Sous le tilleul, il y avait des creux entre les racines. On jouait avec les feuilles en état de putréfaction déjà un peu avancé. Pas avec les fraîches, parce que si on les arrachait pour en faire d'un côté des frites de l'autre des araignées, la maîtresse nous arrachait un cheveu pour qu'on voie ce qu'on avait fait subir à l'arbre.

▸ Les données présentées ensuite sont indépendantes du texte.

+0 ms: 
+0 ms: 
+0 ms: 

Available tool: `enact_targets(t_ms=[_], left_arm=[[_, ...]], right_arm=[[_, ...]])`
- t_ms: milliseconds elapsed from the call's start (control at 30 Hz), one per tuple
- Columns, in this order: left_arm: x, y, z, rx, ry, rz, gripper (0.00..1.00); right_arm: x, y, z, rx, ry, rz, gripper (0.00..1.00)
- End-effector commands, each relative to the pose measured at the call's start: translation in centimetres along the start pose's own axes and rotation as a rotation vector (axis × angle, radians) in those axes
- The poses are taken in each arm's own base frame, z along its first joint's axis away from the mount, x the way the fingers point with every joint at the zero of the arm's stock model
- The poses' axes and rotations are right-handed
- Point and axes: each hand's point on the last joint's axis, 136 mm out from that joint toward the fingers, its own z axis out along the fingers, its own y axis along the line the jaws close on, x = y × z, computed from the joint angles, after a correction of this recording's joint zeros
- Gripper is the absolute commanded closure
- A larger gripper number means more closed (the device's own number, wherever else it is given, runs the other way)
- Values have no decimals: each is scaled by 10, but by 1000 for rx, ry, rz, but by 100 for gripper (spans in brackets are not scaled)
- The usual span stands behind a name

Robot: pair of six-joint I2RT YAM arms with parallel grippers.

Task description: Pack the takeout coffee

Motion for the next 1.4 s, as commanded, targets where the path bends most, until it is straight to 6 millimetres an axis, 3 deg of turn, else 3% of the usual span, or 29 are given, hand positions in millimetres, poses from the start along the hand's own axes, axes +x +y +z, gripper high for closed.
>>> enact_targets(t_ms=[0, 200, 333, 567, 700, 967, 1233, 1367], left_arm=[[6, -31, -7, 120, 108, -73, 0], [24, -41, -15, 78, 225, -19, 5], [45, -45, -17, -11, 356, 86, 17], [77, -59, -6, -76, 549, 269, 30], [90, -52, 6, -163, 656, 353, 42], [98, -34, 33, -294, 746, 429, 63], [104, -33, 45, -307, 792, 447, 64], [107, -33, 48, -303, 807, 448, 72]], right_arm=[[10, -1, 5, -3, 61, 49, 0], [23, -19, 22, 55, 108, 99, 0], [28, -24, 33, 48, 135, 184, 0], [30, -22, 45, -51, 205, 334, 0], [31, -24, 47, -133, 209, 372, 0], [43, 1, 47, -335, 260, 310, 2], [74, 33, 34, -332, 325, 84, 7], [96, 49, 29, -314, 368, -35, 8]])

Elle, elle avait des cheveux blonds, souples, la moitié retenue en arrière par une barrette. Je ne sais plus si ce souvenir date de ce moment ou si j'ai vu une photo d'elle de cette époque chez ses parents. Je ne sais plus si elle était déjà un garçon manqué, en tout cas, ce n'est que plus tard qu'elle a décidé qu'elle utiliserait désormais les toilettes des garçons. Il y en a bien qui goûtent les croquettes à chats. Je ne crois pas qu'on se soit balancé de cette matière brune et rance d'entre les racines. Je ne crois pas non plus qu'on aie joué à la marelle ou au bac à sable. Peut être qu'on savait déjà que tous les chats des alentours pissaient dedans. On était assises côte à côte sur les bancs de bois verni, à la patine noire. Il me semble qu'on s'est bien entendues tout de suite. Je ne sais pas trop pourquoi d'ailleurs. Qu'est ce qui fait qu'on s'entend bien quand on a cinq ans? On parle de quoi? Est-ce qu'on peut vraiment dire qu'on parle d'ailleurs? On discutait de quoi? La pluie et le beau temps? On s'en foutait, du moment que les creux entre les racines n'étaient pas remplis. Des allers et retours des progrès sociaux? C'était plutôt nos propres progrès qui étaient le but de nos efforts. Peut-être qu'on détestait juste les mêmes petits cons et qu'elle préférait les chocos à la vanille et moi ceux à la fraise, comme ça, pas de jalousie.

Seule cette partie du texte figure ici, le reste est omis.